Reps. John Shimkus (R-IL) and Rep. Anna Eshoo (D-CA), meanwhile, both sharply questioned Azar on what they perceived to be inertia on the part of the agency. “I think what’s lacking in all this is a real sense of urgency,” said Rep. Eshoo. Azar conceded that they did not have a strategic plan and that has impeded the private-sector’s ability to anticipate the government’s needs.
Both Chairman Deal and Rep. Shimkus argued that a centralized government agency is required to make the program effective, rather than the current interagency model.
Such a model has been proposed in the Senate and all eyes are on a pending proposal to be resubmitted this spring by Sen. Richard Burr (R-NC) to revise Project Bioshield in order to strengthen coordination and to provide added incentives for private-sector investments. An earlier version of Burr’s reauthorization bill, the Biodefense and Pandemic Vaccine and Drug Development Act of 2005 ( S.1873), was met with heavy criticism over FOIA exemptions.
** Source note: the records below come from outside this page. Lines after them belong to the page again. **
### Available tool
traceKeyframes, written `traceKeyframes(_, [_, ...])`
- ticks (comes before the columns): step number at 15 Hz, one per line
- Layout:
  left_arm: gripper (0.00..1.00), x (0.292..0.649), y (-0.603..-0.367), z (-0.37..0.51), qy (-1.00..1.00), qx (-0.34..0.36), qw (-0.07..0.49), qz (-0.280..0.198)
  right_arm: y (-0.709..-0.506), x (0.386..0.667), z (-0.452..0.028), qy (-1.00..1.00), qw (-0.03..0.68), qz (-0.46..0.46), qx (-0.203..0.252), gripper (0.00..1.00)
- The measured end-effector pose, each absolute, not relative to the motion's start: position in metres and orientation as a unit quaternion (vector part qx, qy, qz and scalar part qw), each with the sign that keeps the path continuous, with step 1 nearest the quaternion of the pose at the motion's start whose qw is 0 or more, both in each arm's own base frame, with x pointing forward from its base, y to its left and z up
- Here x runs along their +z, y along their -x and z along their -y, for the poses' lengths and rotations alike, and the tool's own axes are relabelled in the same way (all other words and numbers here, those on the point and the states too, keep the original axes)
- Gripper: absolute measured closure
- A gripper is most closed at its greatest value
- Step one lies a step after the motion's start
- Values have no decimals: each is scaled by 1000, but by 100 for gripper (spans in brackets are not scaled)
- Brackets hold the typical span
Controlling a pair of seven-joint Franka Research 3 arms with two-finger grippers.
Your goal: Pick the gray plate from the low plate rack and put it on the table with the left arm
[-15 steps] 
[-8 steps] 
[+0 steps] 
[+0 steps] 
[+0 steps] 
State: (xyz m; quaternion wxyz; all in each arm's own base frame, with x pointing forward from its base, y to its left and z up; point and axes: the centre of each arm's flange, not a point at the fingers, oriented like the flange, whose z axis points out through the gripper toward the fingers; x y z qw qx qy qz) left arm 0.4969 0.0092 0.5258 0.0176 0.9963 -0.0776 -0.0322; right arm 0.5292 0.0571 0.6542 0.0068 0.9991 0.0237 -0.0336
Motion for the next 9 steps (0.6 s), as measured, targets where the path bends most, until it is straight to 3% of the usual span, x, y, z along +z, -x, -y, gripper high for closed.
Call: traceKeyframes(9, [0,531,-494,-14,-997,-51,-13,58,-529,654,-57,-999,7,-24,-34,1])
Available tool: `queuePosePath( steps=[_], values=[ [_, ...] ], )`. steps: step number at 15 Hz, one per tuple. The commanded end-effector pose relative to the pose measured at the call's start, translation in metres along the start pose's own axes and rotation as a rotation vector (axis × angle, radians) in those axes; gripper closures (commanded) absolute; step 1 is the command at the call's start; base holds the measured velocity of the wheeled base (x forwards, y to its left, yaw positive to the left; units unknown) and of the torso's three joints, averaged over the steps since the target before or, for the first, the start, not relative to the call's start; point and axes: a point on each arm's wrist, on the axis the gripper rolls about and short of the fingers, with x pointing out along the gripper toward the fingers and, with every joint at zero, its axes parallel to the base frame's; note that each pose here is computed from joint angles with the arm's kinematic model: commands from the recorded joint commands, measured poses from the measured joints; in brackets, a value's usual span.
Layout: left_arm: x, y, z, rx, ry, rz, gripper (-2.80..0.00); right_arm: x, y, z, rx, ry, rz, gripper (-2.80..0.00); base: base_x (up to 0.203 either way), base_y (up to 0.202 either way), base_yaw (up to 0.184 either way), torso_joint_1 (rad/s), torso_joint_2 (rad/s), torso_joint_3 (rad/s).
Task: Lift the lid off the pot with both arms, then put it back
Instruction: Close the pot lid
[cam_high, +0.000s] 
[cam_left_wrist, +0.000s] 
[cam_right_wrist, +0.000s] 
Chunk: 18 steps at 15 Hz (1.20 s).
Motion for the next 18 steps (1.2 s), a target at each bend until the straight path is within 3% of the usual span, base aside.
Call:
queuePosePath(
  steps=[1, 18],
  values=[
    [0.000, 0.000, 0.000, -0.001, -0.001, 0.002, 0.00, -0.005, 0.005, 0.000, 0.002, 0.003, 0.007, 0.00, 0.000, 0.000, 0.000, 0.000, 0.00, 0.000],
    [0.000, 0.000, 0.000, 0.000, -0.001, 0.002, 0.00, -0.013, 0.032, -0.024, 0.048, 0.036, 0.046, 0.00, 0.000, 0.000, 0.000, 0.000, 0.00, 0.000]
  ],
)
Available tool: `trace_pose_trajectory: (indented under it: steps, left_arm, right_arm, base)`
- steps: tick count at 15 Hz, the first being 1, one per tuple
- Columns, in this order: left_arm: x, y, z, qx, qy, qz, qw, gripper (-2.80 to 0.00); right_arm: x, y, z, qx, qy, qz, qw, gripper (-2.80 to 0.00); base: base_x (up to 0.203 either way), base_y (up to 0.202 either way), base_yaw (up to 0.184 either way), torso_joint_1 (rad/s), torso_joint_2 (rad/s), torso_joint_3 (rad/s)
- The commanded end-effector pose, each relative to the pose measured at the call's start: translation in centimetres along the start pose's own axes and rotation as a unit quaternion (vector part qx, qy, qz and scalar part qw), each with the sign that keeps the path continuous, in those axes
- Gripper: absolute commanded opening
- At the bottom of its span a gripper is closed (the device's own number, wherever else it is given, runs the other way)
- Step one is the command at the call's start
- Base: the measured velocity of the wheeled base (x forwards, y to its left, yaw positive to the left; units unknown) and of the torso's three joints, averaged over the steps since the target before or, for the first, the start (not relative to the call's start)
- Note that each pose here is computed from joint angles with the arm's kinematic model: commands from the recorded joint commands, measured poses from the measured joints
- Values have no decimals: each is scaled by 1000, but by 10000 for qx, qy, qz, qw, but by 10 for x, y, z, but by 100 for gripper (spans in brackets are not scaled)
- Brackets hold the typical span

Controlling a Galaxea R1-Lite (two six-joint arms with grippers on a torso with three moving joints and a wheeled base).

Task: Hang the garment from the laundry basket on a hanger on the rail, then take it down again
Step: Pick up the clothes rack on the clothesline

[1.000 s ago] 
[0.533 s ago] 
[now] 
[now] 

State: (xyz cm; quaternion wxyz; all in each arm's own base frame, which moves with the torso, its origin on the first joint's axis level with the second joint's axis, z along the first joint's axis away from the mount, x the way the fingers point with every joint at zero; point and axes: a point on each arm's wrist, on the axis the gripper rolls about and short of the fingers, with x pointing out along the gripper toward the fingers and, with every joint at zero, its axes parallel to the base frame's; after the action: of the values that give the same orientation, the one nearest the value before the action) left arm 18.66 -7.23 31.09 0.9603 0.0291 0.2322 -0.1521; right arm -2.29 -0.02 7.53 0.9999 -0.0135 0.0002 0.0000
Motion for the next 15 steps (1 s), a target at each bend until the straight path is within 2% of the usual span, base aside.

The Burr bill would establish a Biomedical Advanced Research and Development Agency (BARDA) within HHS to coordinate and oversee activities that support and accelerate advanced research and development of “qualified” countermeasures. BARDA is to be the single coordinating body that some have argued is needed to better implement Project Bioshield.
It would also establish a National Biodefense Advisory Board to provide advice and guidance to the Secretary of HHS on the potential threats and opportunities presented by advances in biological and life sciences.
The controversial aspect of Burr’s proposal was language that would allow either the Secretary of HHS or the Director of BARDA to conduct meetings and consultations in a closed setting. Furthermore, it provided full exemption to BARDA from having to comply with the Freedom of Information Act (FOIA). Critics complained that the exemption was too broad and noted that even intelligence agencies lacked such an expansive exemption.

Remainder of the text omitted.